Task description: Print the full set of records below, character for character and picture-free.

(Material for this task)

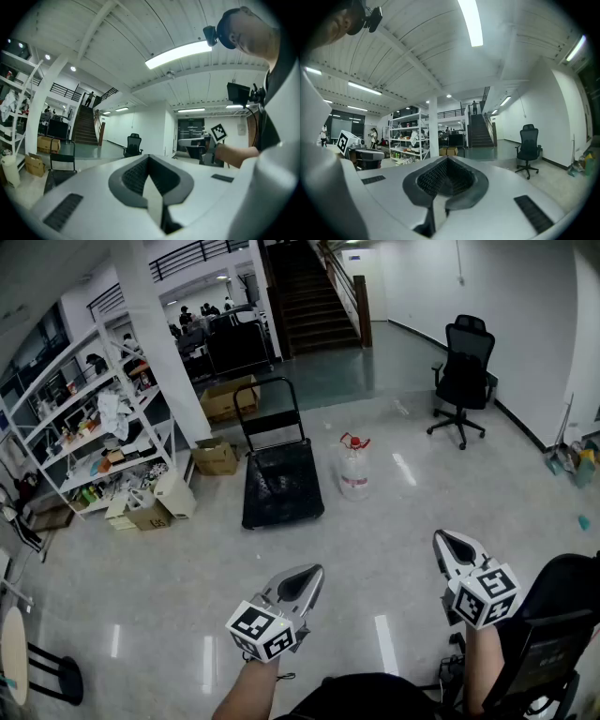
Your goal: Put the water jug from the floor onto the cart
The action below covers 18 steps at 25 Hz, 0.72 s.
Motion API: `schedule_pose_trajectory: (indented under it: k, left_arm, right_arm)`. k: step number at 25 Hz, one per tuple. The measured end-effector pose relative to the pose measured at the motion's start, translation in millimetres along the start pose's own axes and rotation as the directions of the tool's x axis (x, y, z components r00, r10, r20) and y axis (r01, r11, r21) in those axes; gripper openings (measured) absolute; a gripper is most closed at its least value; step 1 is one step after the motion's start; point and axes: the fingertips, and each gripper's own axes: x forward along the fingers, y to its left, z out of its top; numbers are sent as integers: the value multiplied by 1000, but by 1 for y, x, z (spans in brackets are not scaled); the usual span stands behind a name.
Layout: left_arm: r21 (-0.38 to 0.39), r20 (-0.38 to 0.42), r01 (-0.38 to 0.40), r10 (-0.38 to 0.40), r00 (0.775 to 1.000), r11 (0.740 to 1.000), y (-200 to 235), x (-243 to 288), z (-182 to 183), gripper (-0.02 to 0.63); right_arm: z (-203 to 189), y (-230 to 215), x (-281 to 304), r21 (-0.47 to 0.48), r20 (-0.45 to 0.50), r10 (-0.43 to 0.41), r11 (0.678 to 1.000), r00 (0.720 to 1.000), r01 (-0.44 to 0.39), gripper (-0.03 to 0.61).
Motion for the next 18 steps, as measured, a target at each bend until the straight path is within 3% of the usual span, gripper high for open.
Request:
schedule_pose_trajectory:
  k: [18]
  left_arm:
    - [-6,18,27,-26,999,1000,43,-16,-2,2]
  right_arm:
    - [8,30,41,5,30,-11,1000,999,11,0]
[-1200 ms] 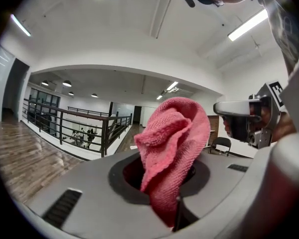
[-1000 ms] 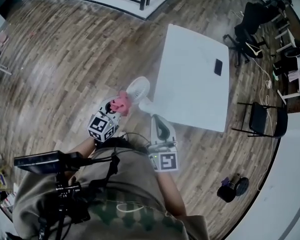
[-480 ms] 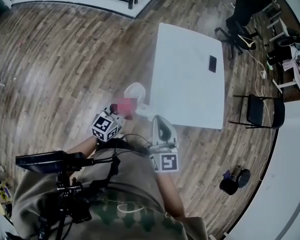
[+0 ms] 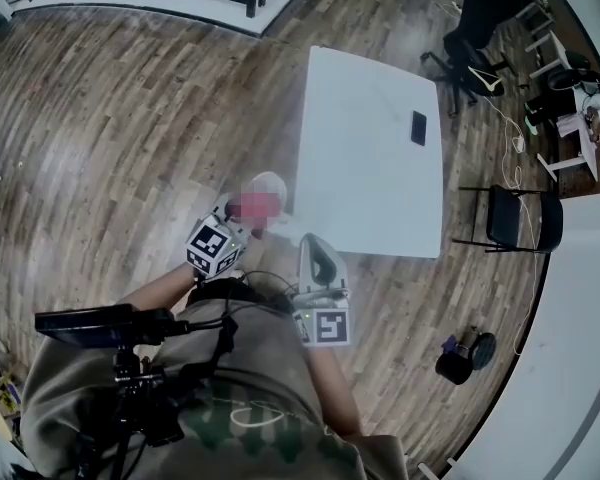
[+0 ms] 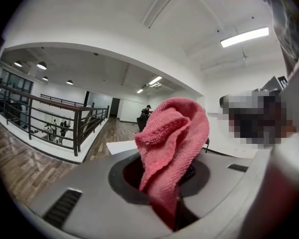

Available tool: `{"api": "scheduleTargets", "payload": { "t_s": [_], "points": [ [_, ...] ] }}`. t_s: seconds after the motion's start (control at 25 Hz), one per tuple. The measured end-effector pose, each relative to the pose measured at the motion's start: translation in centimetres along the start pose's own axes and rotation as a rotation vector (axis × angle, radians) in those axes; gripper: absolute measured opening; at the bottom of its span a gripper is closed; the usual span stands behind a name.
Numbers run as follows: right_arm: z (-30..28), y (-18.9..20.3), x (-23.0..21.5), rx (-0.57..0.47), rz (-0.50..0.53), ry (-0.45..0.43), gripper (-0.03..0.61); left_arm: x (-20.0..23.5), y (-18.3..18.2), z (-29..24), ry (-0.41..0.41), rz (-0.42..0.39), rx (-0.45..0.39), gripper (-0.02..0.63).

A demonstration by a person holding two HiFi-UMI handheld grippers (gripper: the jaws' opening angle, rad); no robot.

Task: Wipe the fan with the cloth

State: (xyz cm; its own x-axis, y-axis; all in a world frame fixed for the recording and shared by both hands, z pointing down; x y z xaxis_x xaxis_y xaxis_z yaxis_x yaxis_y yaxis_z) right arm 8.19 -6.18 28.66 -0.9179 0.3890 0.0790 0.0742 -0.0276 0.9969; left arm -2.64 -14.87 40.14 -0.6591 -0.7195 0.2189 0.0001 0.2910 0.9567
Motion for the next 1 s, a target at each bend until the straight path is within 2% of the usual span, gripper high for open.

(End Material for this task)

Task answer:
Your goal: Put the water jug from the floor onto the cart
The action below covers 18 steps at 25 Hz, 0.72 s.
Motion API: `schedule_pose_trajectory: (indented under it: k, left_arm, right_arm)`. k: step number at 25 Hz, one per tuple. The measured end-effector pose relative to the pose measured at the motion's start, translation in millimetres along the start pose's own axes and rotation as the directions of the tool's x axis (x, y, z components r00, r10, r20) and y axis (r01, r11, r21) in those axes; gripper openings (measured) absolute; a gripper is most closed at its least value; step 1 is one step after the motion's start; point and axes: the fingertips, and each gripper's own axes: x forward along the fingers, y to its left, z out of its top; numbers are sent as integers: the value multiplied by 1000, but by 1 for y, x, z (spans in brackets are not scaled); the usual span stands behind a name.
Layout: left_arm: r21 (-0.38 to 0.39), r20 (-0.38 to 0.42), r01 (-0.38 to 0.40), r10 (-0.38 to 0.40), r00 (0.775 to 1.000), r11 (0.740 to 1.000), y (-200 to 235), x (-243 to 288), z (-182 to 183), gripper (-0.02 to 0.63); right_arm: z (-203 to 189), y (-230 to 215), x (-281 to 304), r21 (-0.47 to 0.48), r20 (-0.45 to 0.50), r10 (-0.43 to 0.41), r11 (0.678 to 1.000), r00 (0.720 to 1.000), r01 (-0.44 to 0.39), gripper (-0.03 to 0.61).
Motion for the next 18 steps, as measured, a target at each bend until the straight path is within 3% of the usual span, gripper high for open.
Request:
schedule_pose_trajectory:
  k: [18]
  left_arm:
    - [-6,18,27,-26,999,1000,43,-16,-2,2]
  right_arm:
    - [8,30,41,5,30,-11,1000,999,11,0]
[-1200 ms] 
[-1000 ms] 
[-480 ms] 
[+0 ms] 
[+0 ms] 

Available tool: `{"api": "scheduleTargets", "payload": { "t_s": [_], "points": [ [_, ...] ] }}`. t_s: seconds after the motion's start (control at 25 Hz), one per tuple. The measured end-effector pose, each relative to the pose measured at the motion's start: translation in centimetres along the start pose's own axes and rotation as a rotation vector (axis × angle, radians) in those axes; gripper: absolute measured opening; at the bottom of its span a gripper is closed; the usual span stands behind a name.
Numbers run as follows: right_arm: z (-30..28), y (-18.9..20.3), x (-23.0..21.5), rx (-0.57..0.47), rz (-0.50..0.53), ry (-0.45..0.43), gripper (-0.03..0.61); left_arm: x (-20.0..23.5), y (-18.3..18.2), z (-29..24), ry (-0.41..0.41), rz (-0.42..0.39), rx (-0.45..0.39), gripper (-0.02..0.63).

A demonstration by a person holding two HiFi-UMI handheld grippers (gripper: the jaws' opening angle, rad); no robot.

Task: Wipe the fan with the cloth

State: (xyz cm; its own x-axis, y-axis; all in a world frame fixed for the recording and shared by both hands, z pointing down; x y z xaxis_x xaxis_y xaxis_z yaxis_x yaxis_y yaxis_z) right arm 8.19 -6.18 28.66 -0.9179 0.3890 0.0790 0.0742 -0.0276 0.9969; left arm -2.64 -14.87 40.14 -0.6591 -0.7195 0.2189 0.0001 0.2910 0.9567
Motion for the next 1 s, a target at each bend until the straight path is within 2% of the usual span, gripper high for open.

Work on the exercise is complete.